Social inequality in oral health-related quality-of-life, OHRQoL, at early older age: Evidence from a prospective cohort study
Source: Acta Odontologica Scandinavica, Volume 69, Number 6, November 2011 , pp. 334-342(9)
Publisher: Informa Healthcare
Objectives . This study aimed to assess the long-term effect of socio-behavioral characteristics on oral impacts on daily performances (OIDP) at age 65 and the influence on OIDP at age 65 of changes in socio-behavioral characteristics between age 50 and 65. Methods . In 1992, all 50-year-olds in two counties of Sweden were invited to participate in a longitudinal survey.
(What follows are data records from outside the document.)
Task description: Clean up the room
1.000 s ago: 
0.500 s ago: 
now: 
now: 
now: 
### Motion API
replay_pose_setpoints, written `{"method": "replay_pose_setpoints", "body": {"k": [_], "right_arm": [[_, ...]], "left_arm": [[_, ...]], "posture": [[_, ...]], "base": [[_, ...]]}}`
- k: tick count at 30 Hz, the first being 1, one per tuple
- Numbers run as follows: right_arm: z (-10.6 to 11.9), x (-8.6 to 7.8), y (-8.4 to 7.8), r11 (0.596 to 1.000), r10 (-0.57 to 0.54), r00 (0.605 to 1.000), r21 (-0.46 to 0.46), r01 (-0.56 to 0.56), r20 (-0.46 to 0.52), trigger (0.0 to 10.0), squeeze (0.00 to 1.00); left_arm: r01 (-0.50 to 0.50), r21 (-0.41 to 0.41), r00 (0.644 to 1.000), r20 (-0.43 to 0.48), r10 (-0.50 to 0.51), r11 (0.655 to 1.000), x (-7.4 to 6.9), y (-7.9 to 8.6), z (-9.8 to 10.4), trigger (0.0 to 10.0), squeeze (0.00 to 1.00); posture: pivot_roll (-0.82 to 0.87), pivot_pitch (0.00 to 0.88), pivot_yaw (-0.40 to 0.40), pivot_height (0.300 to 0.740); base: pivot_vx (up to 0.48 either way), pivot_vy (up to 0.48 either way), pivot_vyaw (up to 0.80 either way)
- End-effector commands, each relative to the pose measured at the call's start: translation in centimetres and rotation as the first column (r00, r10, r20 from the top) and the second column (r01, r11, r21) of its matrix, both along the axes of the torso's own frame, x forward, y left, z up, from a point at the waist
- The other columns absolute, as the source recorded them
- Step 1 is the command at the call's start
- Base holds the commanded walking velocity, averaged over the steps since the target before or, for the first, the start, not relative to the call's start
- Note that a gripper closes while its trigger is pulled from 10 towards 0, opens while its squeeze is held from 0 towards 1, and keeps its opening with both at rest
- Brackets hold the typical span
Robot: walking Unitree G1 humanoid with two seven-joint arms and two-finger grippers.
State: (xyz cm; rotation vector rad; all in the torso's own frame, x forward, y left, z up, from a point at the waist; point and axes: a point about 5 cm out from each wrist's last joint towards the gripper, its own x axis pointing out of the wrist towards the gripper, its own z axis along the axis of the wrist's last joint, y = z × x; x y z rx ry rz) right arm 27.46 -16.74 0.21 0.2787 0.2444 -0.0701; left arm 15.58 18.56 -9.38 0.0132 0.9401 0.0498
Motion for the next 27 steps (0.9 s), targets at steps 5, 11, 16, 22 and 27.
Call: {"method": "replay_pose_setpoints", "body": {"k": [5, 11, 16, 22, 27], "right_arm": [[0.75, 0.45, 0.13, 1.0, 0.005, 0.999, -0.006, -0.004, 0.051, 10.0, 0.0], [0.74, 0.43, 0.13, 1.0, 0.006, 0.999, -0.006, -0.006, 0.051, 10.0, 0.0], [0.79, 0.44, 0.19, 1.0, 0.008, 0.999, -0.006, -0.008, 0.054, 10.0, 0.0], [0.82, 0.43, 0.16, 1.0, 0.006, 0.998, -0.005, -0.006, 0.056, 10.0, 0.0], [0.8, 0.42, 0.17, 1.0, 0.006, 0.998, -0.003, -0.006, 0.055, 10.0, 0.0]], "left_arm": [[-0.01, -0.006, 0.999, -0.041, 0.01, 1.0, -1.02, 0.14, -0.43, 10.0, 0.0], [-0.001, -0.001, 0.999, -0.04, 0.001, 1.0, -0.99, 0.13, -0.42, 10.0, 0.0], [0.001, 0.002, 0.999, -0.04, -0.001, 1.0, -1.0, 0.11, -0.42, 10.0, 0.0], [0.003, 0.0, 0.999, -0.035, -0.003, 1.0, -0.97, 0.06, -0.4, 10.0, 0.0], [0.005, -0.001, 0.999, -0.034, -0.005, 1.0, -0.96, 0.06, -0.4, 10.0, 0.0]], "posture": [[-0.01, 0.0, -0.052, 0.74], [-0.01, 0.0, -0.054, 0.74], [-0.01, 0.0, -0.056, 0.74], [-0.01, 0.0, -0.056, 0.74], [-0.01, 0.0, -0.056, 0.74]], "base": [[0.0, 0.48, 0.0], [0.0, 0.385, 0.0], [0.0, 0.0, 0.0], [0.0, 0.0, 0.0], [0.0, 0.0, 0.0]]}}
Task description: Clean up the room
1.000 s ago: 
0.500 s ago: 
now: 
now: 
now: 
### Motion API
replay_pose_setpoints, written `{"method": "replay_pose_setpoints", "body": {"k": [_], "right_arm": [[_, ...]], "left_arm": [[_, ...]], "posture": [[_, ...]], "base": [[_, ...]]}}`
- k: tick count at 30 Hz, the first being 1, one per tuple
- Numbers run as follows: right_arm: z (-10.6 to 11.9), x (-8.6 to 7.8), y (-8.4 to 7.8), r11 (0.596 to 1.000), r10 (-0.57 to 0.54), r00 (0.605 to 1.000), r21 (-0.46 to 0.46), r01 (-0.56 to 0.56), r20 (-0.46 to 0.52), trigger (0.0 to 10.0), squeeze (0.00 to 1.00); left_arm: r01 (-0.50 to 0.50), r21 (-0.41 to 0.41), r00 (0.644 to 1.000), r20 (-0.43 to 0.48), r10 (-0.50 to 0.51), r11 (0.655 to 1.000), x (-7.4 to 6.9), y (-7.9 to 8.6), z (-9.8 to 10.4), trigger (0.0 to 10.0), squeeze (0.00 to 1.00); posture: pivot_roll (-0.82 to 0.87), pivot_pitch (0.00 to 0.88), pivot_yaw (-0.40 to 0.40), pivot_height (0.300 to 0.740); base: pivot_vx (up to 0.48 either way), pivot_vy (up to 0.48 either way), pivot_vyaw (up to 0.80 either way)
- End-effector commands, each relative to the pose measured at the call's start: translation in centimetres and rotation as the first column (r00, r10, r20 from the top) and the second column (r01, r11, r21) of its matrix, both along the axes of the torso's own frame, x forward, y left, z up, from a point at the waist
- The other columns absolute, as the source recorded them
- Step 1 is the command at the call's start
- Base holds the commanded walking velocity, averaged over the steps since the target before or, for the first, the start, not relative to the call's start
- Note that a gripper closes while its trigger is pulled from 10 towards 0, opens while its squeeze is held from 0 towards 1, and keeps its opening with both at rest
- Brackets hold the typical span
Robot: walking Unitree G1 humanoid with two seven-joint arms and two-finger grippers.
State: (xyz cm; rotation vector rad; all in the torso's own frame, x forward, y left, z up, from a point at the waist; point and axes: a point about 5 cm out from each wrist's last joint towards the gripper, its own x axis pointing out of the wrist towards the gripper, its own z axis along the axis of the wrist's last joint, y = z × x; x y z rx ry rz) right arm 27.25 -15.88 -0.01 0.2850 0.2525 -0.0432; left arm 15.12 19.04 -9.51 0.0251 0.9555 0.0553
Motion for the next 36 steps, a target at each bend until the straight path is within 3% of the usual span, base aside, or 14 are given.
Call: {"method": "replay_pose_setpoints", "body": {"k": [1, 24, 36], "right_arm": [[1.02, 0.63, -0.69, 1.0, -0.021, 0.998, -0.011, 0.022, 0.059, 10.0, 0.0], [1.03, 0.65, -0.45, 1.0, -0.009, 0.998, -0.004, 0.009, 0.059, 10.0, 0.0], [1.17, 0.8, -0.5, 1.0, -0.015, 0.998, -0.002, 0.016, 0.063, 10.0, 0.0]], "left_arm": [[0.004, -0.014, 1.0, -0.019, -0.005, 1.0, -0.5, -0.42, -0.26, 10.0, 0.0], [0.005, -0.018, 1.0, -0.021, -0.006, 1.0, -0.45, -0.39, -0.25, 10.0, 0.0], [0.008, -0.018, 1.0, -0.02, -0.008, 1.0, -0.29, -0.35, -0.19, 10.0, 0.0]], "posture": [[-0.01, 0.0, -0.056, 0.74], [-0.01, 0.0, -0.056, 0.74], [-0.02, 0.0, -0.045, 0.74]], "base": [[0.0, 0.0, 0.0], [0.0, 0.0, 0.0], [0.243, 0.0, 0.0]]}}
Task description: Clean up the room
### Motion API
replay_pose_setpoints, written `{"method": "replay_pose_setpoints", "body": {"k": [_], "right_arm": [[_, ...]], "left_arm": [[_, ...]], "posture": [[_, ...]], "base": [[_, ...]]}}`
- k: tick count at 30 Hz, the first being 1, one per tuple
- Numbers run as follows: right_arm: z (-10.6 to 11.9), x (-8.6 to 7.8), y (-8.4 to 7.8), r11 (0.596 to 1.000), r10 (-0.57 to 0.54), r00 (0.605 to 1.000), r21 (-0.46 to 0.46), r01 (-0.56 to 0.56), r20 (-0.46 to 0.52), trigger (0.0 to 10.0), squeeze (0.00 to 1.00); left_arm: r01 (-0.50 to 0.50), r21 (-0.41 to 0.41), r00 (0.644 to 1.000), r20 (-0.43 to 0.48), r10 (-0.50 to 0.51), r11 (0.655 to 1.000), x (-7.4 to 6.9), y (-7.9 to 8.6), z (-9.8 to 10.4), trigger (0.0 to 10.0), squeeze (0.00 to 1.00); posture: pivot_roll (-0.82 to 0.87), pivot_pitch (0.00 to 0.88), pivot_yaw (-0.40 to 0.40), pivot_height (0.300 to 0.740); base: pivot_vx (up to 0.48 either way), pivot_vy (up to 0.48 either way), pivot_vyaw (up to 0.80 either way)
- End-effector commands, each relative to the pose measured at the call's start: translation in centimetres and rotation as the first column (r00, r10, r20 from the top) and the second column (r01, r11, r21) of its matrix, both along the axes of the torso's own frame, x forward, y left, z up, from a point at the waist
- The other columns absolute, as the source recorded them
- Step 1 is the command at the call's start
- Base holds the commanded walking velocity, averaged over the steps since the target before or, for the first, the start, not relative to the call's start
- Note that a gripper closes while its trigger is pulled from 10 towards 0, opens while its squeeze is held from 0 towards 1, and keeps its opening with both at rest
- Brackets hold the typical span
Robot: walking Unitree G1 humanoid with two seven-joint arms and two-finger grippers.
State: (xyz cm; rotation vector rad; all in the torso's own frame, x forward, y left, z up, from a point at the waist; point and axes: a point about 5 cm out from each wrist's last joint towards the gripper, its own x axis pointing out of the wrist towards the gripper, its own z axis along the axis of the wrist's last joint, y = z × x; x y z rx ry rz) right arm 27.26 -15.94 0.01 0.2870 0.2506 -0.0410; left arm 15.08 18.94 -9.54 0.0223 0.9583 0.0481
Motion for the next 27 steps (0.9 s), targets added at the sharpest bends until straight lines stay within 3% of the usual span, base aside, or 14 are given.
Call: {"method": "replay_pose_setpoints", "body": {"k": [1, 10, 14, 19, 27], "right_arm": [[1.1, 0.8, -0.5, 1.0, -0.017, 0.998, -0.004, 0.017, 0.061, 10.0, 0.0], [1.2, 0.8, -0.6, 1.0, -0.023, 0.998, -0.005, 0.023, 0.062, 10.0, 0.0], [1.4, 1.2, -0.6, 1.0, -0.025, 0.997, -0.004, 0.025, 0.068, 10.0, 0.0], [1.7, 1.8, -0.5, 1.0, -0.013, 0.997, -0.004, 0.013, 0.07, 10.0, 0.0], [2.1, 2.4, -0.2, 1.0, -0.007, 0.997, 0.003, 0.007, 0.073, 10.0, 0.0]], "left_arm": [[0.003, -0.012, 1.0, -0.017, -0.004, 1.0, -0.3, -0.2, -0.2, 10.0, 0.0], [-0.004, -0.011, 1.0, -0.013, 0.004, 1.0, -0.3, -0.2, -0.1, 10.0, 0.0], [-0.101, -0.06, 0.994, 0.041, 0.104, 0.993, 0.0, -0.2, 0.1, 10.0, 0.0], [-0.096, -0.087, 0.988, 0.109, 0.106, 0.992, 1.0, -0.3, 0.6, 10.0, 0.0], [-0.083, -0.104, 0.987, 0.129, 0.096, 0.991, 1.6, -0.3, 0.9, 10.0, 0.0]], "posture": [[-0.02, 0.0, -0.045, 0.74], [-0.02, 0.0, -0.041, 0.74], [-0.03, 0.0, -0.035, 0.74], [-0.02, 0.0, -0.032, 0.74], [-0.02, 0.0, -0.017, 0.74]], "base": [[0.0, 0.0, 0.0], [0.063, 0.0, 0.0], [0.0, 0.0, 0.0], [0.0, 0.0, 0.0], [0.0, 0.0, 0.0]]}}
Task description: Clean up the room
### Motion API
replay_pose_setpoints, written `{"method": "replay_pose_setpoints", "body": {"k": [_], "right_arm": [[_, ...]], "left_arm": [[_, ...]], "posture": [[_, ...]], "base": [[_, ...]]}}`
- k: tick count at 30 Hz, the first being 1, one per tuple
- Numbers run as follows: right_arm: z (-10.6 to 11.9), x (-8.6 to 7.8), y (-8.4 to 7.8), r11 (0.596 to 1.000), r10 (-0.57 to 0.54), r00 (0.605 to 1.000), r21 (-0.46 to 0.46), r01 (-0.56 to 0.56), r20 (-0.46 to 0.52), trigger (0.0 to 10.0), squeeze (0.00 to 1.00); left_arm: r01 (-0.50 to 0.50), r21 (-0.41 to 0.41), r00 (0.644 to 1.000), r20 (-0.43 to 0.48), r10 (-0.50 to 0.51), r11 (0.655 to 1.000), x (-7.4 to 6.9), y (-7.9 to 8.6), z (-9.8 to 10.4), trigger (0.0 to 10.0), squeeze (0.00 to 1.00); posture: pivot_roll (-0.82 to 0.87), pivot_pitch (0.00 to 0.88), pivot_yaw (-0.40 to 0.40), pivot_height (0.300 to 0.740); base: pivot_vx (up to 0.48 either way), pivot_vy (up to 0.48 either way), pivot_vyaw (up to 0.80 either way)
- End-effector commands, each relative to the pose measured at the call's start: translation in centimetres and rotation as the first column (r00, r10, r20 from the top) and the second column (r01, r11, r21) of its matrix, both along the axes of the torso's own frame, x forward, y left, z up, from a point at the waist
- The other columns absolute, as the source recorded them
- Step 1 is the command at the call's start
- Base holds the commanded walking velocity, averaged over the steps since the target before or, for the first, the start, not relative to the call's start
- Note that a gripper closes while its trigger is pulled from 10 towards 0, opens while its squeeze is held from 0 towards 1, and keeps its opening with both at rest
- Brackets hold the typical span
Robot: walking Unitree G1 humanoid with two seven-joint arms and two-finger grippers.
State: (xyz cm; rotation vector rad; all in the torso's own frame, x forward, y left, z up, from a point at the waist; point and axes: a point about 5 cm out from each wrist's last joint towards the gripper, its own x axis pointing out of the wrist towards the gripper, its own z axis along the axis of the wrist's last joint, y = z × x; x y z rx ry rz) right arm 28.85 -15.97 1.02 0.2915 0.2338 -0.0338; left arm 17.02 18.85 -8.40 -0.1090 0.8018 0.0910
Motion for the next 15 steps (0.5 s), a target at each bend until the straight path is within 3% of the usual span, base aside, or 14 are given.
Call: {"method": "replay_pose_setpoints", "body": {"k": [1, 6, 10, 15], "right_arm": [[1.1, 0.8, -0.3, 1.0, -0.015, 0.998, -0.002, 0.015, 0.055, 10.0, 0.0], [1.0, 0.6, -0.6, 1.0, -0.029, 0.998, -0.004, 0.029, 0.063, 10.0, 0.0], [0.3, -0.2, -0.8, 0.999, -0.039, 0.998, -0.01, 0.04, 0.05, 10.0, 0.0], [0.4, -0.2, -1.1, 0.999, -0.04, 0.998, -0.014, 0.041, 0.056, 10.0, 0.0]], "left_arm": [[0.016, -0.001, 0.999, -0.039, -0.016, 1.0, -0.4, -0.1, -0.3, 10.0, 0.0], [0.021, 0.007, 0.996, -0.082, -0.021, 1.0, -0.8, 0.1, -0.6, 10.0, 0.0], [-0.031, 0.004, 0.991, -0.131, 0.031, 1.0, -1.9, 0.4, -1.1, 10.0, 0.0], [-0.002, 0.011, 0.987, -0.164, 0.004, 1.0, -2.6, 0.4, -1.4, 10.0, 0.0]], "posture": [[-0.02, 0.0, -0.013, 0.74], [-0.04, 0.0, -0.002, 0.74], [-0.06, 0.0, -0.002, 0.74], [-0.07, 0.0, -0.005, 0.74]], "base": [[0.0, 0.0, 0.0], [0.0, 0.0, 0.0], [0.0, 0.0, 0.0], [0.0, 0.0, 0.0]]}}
A total of 6346 responded and, of those, 4143 completed follow-ups at ages 55, 60 and 65 years. Results . At age 65, 26.9% had oral impacts. Subjects being immigrants, being unmarried, reporting economic barriers, bad general health, bad quality dental care, less than annual dental attendance, limited social network and smoking at age 50 experienced oral impacts at age 65 more frequently than their counterparts in the opposite groups. Compared to the stable advantaged groups, stable disadvantaged groups regarding marital status, health status, smoking and reported quality of care had increased ORs for oral impacts. Compared to the stable advantaged groups, those who experienced deterioration with respect to health status, dental attendance and quality of oral health care and those who quitted smoking had increased ORs for oral impacts. Conclusions . Disadvantaged socio-behavioral condition at age 50 had a long lasting detrimental effect on OHRQoL at age 65. Deterioration in socio-behavioral circumstances was associated with increased oral impacts. Early protection against the effect of socio-behavioral adversity by imposing economic barriers, ensure provision of high quality care and by promotion of healthy lifestyles seems to have the potential to reduce oral impacts at older ages.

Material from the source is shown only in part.